» **What you are asked to do**:
Lines below starting with the line with "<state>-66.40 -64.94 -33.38" and going on through the line with "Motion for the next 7" must be output exactly; the rest of the records must be left out.

» **Dataset content**:
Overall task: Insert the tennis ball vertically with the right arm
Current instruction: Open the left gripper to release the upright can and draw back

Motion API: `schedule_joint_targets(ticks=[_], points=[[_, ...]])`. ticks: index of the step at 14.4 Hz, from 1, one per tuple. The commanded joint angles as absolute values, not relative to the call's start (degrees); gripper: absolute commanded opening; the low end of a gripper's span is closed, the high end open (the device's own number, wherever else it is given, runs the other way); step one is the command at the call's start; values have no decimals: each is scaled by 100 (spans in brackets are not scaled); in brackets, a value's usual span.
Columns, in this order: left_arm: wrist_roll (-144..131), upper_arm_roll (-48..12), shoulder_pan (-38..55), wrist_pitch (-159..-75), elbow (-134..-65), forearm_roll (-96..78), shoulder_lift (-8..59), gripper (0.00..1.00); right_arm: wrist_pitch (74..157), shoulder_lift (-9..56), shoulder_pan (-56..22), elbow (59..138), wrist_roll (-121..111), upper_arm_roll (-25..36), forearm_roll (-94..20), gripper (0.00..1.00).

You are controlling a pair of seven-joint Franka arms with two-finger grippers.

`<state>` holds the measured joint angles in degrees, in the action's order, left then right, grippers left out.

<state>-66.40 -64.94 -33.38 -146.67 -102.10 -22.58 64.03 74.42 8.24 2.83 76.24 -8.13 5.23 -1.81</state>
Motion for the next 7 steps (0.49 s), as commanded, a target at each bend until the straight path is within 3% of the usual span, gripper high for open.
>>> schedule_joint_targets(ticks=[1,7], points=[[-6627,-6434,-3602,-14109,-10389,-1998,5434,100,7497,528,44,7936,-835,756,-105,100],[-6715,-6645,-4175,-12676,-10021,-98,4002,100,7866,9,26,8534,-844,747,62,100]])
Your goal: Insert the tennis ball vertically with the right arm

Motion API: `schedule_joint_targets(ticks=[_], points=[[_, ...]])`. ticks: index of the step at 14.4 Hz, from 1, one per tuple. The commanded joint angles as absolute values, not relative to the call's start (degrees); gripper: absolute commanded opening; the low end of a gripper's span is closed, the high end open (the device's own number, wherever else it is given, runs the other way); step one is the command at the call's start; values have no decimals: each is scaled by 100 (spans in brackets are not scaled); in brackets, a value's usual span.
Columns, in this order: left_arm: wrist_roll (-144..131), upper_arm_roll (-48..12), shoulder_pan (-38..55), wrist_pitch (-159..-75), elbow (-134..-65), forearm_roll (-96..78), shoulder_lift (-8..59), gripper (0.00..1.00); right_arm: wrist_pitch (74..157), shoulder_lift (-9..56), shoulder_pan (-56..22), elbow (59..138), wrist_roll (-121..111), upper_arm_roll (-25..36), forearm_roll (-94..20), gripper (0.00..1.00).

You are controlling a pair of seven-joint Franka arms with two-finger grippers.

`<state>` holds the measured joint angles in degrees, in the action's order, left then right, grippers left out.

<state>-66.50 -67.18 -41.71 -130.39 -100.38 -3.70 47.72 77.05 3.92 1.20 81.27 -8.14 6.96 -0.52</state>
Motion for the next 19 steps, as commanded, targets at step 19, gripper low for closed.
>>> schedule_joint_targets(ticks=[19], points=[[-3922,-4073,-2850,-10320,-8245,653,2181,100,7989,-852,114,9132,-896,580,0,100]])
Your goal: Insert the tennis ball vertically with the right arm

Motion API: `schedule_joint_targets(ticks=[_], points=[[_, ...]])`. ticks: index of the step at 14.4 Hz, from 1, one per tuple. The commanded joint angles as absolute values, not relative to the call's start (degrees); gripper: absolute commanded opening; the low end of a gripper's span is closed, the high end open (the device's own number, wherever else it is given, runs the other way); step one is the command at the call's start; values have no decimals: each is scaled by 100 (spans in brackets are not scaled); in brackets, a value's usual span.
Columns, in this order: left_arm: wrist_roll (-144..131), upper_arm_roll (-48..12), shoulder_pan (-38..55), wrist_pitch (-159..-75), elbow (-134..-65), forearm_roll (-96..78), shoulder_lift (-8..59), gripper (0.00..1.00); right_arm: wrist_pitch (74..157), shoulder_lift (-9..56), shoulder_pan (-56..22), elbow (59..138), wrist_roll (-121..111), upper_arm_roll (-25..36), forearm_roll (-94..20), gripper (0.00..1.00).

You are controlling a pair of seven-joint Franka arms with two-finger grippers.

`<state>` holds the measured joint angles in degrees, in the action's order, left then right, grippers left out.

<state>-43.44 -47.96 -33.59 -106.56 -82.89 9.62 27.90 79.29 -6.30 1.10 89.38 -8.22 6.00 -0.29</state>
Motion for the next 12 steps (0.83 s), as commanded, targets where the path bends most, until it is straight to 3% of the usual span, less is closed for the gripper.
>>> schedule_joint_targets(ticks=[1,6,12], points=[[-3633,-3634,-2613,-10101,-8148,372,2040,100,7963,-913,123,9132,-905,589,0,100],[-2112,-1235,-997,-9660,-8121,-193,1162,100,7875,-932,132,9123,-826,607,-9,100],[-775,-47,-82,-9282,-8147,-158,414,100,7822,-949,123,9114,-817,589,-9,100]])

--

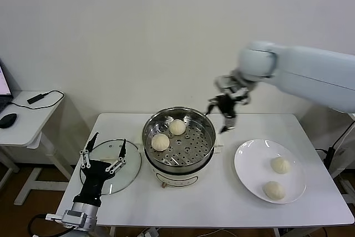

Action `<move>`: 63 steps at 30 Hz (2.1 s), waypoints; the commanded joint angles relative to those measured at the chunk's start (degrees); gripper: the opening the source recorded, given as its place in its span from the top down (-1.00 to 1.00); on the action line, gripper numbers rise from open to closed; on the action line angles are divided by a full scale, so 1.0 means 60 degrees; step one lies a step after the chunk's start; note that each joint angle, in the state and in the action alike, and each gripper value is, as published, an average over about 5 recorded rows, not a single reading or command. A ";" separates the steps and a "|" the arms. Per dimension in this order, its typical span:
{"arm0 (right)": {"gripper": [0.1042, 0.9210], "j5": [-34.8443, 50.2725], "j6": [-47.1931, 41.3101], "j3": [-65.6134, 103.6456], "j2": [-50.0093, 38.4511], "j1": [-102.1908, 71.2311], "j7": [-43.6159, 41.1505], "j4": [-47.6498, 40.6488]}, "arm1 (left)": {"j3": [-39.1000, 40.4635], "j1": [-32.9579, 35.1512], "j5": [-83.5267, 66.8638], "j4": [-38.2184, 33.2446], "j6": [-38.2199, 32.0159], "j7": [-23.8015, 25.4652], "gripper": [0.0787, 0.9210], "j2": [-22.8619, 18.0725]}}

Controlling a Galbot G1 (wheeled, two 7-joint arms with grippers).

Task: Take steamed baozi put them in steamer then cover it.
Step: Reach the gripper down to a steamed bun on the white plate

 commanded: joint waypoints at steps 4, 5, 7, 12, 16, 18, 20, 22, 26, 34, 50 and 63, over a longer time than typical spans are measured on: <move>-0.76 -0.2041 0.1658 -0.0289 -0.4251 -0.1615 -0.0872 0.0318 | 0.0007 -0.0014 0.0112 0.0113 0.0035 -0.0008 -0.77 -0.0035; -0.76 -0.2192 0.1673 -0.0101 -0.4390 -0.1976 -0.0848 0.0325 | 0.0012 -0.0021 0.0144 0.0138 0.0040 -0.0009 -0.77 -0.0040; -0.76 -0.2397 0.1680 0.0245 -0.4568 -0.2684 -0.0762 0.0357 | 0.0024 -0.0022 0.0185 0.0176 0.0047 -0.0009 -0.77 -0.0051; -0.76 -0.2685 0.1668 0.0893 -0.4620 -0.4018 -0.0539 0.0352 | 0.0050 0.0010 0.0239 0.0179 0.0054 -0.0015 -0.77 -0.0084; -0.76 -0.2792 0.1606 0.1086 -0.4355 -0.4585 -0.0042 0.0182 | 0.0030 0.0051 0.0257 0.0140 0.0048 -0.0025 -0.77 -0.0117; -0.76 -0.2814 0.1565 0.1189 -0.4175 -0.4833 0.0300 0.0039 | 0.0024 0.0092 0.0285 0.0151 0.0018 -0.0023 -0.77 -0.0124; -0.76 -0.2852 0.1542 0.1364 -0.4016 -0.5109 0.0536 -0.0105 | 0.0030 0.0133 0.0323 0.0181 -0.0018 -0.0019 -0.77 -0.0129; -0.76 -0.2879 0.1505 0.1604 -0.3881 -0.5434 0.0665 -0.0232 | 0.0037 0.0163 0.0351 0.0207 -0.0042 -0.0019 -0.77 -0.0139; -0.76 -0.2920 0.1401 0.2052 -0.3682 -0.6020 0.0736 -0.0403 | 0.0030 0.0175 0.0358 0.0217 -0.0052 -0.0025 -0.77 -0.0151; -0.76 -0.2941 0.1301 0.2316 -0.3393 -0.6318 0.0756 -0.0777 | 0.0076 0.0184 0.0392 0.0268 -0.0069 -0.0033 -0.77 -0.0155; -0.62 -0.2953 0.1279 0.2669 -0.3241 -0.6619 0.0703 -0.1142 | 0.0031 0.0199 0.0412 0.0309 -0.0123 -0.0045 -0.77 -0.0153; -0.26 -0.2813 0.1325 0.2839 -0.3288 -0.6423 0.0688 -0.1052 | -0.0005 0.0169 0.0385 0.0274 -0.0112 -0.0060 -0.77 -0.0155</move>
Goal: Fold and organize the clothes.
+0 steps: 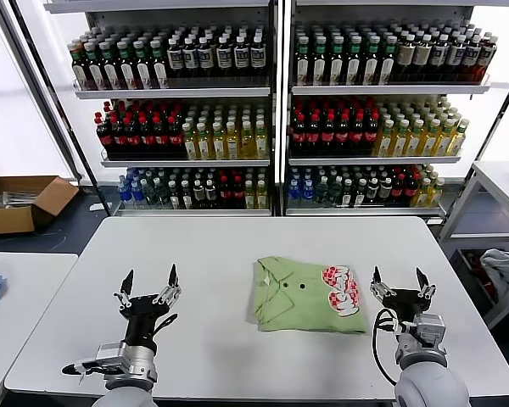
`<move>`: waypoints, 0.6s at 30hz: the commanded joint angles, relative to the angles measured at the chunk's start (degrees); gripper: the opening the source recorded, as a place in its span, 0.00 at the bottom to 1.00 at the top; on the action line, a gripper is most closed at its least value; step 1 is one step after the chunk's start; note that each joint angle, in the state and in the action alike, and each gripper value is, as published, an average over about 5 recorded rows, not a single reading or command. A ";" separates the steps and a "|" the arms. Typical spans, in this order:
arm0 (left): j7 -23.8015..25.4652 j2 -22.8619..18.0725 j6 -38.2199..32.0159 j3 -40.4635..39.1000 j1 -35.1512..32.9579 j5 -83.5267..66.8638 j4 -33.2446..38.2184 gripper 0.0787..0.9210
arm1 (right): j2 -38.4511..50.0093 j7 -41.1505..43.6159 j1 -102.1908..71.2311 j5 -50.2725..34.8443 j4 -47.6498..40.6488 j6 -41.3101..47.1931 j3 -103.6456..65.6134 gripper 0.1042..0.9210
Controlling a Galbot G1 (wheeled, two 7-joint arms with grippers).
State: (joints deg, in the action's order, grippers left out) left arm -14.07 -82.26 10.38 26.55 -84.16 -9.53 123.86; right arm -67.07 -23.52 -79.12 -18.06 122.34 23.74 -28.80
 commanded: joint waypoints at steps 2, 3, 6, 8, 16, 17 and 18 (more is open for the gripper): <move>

» **Result below**:
<state>-66.40 -64.94 -33.38 -146.67 -102.10 -22.58 64.03 74.42 8.24 2.83 76.24 -8.13 5.23 -1.81</state>
Motion for the next 7 steps (0.49 s), as commanded, a target at each bend until the straight path is within 3% of the usual span, gripper high for open.

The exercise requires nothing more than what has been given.